Exercise goal
Lines from the beginning of the data through the line containing "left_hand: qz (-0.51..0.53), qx" are to be copied exactly, with no other line included.

(Records drawn from a dataset)
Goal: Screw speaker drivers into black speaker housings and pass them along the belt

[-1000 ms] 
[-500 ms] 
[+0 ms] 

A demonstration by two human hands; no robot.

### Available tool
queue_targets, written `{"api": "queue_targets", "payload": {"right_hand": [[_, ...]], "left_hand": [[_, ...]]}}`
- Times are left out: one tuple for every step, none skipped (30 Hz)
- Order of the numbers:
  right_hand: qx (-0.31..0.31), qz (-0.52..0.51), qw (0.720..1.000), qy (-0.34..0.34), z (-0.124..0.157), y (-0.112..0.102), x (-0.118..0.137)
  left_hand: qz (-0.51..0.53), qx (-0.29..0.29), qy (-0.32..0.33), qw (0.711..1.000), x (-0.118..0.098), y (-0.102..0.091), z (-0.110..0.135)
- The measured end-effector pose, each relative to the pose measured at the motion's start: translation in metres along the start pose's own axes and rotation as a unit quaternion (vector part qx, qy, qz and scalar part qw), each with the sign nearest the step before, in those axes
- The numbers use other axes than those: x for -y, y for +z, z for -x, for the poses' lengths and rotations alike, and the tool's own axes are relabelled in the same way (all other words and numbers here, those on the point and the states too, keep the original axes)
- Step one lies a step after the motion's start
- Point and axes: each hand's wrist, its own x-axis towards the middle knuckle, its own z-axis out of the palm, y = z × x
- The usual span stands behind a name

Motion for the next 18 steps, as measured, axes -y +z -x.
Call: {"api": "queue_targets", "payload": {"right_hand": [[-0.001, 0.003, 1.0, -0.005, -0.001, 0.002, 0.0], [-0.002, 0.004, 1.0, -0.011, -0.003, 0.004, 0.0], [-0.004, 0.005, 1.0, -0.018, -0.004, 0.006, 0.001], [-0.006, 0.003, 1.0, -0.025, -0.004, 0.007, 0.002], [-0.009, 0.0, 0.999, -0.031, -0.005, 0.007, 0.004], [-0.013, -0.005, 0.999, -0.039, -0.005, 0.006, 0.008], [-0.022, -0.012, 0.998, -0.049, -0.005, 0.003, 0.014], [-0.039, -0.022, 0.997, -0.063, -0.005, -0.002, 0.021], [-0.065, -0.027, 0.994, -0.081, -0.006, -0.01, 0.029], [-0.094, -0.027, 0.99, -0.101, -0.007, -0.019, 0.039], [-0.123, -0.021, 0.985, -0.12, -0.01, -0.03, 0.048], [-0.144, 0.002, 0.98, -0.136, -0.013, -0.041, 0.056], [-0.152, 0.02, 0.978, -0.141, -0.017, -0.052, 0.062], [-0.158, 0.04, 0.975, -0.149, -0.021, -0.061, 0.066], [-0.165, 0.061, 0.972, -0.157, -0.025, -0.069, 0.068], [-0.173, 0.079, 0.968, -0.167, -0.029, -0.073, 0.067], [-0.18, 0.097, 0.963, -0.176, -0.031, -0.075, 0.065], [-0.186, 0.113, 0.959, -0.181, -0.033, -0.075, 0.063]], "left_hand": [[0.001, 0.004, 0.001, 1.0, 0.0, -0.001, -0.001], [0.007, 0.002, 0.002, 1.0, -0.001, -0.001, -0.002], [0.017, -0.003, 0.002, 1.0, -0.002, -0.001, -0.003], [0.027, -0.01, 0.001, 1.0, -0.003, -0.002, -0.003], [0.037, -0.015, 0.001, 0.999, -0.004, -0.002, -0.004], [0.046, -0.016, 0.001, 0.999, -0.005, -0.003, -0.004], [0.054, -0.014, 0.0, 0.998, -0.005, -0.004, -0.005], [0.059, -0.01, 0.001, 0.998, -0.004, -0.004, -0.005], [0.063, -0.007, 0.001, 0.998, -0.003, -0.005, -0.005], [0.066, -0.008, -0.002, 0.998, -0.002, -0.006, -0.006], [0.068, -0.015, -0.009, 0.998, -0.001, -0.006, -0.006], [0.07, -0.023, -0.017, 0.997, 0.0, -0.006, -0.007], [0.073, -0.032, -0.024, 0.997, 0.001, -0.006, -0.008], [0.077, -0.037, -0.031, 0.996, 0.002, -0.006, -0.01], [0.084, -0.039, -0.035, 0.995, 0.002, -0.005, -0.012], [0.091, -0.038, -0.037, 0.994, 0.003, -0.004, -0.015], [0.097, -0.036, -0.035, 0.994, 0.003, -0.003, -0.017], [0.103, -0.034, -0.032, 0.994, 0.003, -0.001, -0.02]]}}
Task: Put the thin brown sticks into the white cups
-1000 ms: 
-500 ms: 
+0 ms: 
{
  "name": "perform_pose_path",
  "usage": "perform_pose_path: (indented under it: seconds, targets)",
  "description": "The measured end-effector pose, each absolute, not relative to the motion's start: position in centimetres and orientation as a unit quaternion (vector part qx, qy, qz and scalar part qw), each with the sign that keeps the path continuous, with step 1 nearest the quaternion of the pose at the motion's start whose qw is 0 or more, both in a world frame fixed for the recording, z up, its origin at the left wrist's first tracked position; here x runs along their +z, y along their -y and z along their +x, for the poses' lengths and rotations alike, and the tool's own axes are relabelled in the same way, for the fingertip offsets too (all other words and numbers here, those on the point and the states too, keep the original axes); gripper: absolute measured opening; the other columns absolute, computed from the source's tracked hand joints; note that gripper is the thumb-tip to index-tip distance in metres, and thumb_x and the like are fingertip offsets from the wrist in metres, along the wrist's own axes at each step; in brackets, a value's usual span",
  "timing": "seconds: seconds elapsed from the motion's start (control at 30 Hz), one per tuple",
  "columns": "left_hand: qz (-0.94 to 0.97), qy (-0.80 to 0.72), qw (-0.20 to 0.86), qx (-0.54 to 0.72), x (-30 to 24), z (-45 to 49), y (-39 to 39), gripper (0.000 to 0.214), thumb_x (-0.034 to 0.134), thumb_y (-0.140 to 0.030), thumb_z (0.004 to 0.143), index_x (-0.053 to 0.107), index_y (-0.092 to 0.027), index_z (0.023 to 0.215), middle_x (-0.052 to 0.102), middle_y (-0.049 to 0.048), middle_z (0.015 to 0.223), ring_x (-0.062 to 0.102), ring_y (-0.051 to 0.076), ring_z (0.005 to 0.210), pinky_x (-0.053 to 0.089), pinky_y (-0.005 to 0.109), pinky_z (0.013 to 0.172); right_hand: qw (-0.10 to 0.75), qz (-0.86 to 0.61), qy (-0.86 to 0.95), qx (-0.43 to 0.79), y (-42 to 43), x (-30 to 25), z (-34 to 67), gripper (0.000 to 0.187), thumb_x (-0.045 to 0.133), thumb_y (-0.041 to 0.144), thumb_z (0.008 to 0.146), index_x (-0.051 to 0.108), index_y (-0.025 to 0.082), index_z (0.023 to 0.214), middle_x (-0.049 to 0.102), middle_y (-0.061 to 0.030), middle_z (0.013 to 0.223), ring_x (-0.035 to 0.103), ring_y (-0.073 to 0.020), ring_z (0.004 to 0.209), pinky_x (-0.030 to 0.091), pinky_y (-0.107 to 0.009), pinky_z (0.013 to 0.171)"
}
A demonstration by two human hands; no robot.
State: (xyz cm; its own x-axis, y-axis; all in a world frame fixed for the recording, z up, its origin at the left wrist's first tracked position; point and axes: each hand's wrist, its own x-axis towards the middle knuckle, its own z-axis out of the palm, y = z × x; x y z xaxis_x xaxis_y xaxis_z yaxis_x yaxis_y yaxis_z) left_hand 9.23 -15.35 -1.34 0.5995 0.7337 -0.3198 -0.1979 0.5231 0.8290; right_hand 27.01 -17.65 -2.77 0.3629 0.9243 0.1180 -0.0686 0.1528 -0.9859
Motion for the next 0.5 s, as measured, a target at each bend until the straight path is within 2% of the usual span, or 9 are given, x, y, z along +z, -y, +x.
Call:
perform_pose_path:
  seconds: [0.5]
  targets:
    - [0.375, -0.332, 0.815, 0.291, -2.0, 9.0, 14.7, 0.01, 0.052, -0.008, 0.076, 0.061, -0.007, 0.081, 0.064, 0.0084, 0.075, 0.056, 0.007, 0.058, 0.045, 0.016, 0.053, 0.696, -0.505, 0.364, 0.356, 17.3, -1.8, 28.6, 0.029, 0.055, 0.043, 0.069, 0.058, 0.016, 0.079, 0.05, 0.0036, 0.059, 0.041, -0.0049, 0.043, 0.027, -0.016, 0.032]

Output of the task
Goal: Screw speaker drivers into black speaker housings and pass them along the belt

[-1000 ms] 
[-500 ms] 
[+0 ms] 

A demonstration by two human hands; no robot.

### Available tool
queue_targets, written `{"api": "queue_targets", "payload": {"right_hand": [[_, ...]], "left_hand": [[_, ...]]}}`
- Times are left out: one tuple for every step, none skipped (30 Hz)
- Order of the numbers:
  right_hand: qx (-0.31..0.31), qz (-0.52..0.51), qw (0.720..1.000), qy (-0.34..0.34), z (-0.124..0.157), y (-0.112..0.102), x (-0.118..0.137)
  left_hand: qz (-0.51..0.53), qx (-0.29..0.29), qy (-0.32..0.33), qw (0.711..1.000), x (-0.118..0.098), y (-0.102..0.091), z (-0.110..0.135)

The required output is now complete.